** What this task involves **
Copy all lines containing the string "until" from the records below.

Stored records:
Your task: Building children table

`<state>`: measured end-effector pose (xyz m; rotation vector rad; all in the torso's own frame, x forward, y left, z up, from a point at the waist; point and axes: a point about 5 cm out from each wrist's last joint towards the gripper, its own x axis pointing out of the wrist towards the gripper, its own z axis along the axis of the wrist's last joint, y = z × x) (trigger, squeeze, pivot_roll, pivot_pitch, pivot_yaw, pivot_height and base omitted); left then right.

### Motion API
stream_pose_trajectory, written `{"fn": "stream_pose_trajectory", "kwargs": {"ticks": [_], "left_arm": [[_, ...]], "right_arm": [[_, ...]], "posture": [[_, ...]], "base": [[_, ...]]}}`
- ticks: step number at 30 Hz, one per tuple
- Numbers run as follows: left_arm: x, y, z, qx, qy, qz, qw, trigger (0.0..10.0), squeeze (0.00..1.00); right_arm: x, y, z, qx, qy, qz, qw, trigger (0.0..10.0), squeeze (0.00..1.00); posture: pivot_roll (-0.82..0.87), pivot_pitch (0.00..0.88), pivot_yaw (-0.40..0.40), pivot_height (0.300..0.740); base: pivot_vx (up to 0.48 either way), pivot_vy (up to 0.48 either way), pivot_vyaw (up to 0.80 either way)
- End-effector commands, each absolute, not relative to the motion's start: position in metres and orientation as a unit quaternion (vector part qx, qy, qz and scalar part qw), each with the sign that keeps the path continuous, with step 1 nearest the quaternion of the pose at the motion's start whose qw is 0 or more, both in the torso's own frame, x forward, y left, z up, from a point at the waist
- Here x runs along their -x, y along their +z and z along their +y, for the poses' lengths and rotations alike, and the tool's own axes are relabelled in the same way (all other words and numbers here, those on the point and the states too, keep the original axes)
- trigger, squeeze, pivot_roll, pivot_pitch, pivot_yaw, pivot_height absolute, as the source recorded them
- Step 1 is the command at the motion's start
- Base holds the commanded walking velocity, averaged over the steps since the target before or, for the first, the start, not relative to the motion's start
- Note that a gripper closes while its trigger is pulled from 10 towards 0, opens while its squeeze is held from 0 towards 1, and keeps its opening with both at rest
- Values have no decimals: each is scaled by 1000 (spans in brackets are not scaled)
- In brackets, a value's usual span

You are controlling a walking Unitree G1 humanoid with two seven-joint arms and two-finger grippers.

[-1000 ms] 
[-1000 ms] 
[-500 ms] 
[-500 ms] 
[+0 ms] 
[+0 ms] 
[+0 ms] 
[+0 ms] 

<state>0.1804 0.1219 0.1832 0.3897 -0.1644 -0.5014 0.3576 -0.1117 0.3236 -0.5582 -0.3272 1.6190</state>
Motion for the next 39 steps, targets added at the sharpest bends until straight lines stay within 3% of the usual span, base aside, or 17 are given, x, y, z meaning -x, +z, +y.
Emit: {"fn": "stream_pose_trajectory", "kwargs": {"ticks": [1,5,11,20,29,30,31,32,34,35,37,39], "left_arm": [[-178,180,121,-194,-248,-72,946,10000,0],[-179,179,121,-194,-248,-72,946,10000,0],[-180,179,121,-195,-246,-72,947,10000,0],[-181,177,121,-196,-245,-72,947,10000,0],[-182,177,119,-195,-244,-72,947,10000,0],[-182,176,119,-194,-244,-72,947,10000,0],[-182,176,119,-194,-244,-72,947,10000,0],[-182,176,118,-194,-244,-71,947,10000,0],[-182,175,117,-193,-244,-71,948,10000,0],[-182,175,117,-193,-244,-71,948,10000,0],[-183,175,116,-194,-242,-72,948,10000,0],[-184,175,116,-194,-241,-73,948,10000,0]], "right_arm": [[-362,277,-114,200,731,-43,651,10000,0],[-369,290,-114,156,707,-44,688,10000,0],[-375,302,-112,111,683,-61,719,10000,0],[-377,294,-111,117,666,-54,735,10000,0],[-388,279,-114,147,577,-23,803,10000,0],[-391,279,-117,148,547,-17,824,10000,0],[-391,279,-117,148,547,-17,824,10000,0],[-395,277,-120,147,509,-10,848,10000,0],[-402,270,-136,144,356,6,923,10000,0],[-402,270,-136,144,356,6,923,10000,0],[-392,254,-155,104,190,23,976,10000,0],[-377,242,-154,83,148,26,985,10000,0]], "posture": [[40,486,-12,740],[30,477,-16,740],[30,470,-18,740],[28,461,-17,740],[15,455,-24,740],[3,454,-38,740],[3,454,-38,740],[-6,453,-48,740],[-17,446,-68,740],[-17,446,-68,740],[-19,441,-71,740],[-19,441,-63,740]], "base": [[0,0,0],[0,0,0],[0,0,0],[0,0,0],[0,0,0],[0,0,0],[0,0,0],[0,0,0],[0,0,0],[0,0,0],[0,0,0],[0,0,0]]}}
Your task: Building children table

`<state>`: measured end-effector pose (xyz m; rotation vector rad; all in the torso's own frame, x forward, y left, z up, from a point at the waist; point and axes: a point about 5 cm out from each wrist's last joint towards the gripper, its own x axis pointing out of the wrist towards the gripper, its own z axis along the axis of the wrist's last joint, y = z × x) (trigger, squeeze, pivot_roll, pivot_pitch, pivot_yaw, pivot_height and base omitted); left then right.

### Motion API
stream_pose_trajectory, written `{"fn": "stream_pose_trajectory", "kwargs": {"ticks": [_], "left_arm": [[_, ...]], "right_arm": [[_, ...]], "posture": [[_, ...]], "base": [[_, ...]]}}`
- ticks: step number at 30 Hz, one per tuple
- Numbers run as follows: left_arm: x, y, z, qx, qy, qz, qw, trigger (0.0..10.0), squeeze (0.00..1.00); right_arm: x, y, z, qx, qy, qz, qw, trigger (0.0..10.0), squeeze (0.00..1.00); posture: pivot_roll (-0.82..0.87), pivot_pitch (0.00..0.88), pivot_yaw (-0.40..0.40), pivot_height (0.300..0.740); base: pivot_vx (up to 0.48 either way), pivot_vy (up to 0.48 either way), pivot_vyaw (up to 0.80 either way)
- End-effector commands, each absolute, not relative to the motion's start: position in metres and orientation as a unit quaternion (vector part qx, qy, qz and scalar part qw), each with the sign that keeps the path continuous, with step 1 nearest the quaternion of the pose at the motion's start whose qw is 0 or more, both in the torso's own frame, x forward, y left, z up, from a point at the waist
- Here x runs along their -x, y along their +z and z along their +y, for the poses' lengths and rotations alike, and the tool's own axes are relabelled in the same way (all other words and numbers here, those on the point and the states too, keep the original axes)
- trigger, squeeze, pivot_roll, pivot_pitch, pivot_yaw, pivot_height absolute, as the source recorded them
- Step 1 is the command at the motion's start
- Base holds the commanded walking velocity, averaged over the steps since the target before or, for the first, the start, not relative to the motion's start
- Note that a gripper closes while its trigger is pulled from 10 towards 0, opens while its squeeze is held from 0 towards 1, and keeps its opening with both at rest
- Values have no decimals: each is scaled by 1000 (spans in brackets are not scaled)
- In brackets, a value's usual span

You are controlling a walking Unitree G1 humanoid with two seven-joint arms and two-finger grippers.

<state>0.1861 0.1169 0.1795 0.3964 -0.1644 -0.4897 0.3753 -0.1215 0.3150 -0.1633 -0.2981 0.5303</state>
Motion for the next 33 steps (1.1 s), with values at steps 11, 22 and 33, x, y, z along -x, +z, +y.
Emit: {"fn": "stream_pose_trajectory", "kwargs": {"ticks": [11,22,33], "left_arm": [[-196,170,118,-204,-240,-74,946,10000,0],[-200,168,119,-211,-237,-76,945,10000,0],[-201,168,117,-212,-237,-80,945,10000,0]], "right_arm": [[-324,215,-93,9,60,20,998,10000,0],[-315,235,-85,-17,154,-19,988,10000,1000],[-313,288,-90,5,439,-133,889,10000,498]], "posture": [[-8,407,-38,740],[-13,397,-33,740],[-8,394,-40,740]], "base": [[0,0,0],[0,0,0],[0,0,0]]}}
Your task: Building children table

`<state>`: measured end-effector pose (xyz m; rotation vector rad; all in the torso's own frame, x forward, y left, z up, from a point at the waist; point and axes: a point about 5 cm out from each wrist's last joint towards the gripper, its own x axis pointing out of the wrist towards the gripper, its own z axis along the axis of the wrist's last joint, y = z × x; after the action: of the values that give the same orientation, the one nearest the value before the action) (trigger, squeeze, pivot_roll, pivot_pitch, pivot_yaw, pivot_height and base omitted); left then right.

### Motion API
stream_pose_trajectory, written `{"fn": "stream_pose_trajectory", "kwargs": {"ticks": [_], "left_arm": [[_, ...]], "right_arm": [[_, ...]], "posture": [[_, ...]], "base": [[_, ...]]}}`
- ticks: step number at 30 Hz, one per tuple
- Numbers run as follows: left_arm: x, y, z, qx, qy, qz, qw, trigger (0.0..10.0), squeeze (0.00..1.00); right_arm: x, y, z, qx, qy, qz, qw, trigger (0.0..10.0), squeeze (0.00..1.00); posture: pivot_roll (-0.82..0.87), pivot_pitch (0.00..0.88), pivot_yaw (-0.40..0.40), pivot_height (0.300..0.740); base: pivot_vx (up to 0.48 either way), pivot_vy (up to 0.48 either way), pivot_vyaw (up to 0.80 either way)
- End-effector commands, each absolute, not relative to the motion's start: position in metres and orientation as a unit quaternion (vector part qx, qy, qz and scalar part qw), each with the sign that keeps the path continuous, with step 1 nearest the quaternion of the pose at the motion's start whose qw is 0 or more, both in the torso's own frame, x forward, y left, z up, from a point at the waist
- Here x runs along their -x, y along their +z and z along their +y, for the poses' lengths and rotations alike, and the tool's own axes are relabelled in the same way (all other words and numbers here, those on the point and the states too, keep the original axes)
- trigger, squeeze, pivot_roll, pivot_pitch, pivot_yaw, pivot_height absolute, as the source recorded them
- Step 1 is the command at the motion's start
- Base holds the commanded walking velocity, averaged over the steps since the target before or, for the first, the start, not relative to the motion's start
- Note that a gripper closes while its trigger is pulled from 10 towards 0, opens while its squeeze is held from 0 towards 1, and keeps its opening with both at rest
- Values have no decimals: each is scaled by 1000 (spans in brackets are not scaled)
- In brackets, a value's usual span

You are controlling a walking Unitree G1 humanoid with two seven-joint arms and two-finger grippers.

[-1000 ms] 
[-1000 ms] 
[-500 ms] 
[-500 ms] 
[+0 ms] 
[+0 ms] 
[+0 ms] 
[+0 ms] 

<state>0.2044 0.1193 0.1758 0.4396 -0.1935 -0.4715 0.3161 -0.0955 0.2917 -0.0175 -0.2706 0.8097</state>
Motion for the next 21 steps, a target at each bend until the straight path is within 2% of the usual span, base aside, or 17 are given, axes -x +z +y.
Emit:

** Task result **
Motion for the next 39 steps, targets added at the sharpest bends until straight lines stay within 3% of the usual span, base aside, or 17 are given, x, y, z meaning -x, +z, +y.
Motion for the next 21 steps, a target at each bend until the straight path is within 2% of the usual span, base aside, or 17 are given, axes -x +z +y.

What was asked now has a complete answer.